No company is going to have it's knowledge base on someone else's servers - especially not any industry 'knowledge rich' (urghhh) enough to need an SE site
Great effort. SE did a very good thing to find a working model for Q&A sites, and for that they'll do well. shapado is likely to reduce any rent-seeking behaviour by SE, and spur on a bunch more innovation from them. Everybody wins.
I'm sure the first of many clones, copied down to the badge styles. Good work? Since you're charging money for some aspect of it, it seems you should do a better job of making it your own (I do like the watch feature).
We're not charging anything yet. When it's launched it'll be super polished and I think it's already quite polished :). Note that the CSS is 100% customizable, eg: http://www.coder.es
Out of curiosity, what other StackOverflow clones are there out there and how does Shapado compare to them?
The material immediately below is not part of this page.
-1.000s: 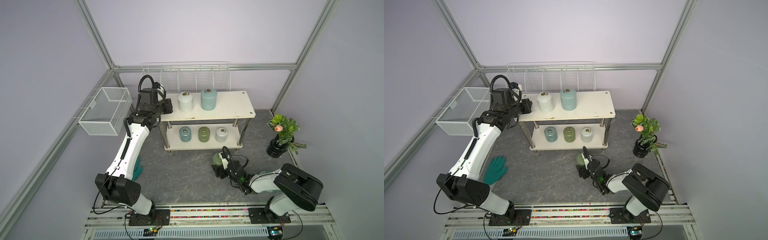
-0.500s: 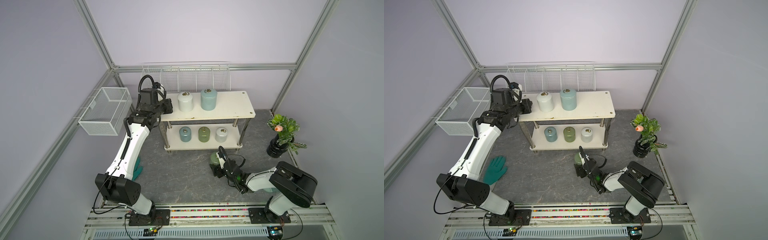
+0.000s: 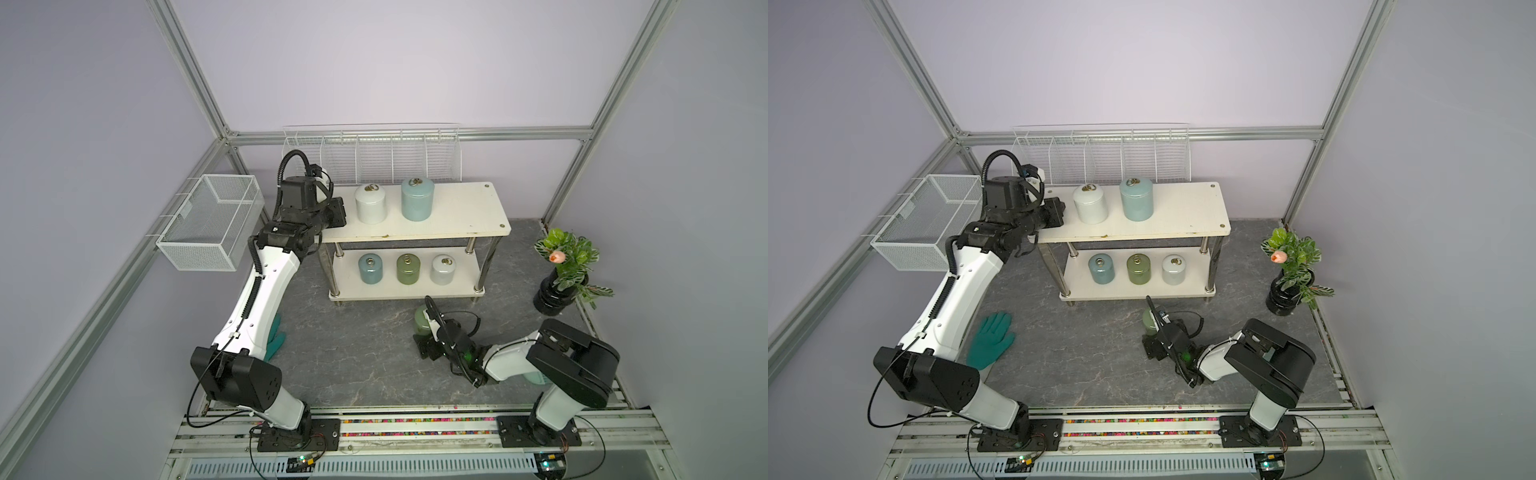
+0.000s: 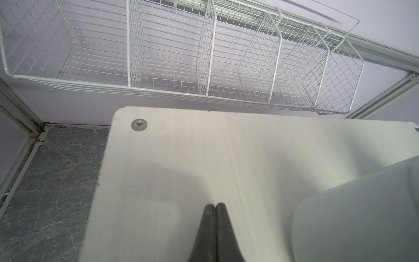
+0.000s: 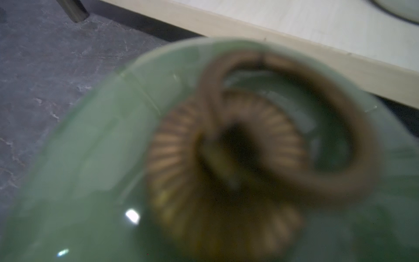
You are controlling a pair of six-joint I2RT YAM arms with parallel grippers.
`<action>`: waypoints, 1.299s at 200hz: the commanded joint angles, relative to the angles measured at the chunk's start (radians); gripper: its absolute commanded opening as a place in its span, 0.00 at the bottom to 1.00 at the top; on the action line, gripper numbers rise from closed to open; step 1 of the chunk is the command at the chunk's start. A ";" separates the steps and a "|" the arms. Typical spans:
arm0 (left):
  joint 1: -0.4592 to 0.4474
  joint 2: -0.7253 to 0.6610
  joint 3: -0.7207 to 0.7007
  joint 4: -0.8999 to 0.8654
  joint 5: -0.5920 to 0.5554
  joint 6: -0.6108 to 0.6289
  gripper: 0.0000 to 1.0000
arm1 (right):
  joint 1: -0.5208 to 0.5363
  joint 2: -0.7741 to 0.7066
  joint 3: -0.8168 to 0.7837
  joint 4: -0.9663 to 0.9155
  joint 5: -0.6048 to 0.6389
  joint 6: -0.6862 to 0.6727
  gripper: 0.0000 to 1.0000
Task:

Is this the most mature out of them all or simply notable because it is built using Rails?
Why not differentiate the design a bit? The visual design with the oversized text, excessive 'buttonage', and giant boxes/fonts for views and answers is the worst part about the SE/SO system.
As a bit tounge-in-cheek comment: Will Stackoverflow clones become the new Twitter clients and the new new Hello World, demonstrating the capabilities of technologies?
Will Stackoverflow clones become the new Twitter clients and the new new Hello World, demonstrating the capabilities of technologies?
Everything that becomes popular is quickly cloned. Example: http://www.chatroulette-clone.net/ .. Scripts that cloned Alex Tew's "Million Dollar Homepage" were out within weeks too :-)
Not seen any compelling HN clones but since HN is already open source..
Great - I really like the question form embedded on the front page. It would be cool if SE ported it at some point.
There are also some SE sites desperately trying to change the language through javascript-based rewriting (since SE is not localisable) - shapado could help them a lot.
Seriously though, I do think there's a correlation between how somebody believes something should look and what framework they choose, even if only subconsciously, and even if only rarely, that gives the impression that Rails apps look a certain way.
That said, there are defaults on the template generation of each, but the Django defaults are only for the 'Welcome' page, and it doesn't scaffold templates, and I agree that the Rails-scaffolded templates (that a lot of designers probably just extend, vs. replacing altogether) look better than a lot of pages in general.
Very nice, thanks for sharing! I had been hoping someone would open-source a SE clone for Rails. And double-plus-good for having the feature of importing SE sites right off the bat! I actually hate the limited way SE is using tags, and have wanted to try making my own.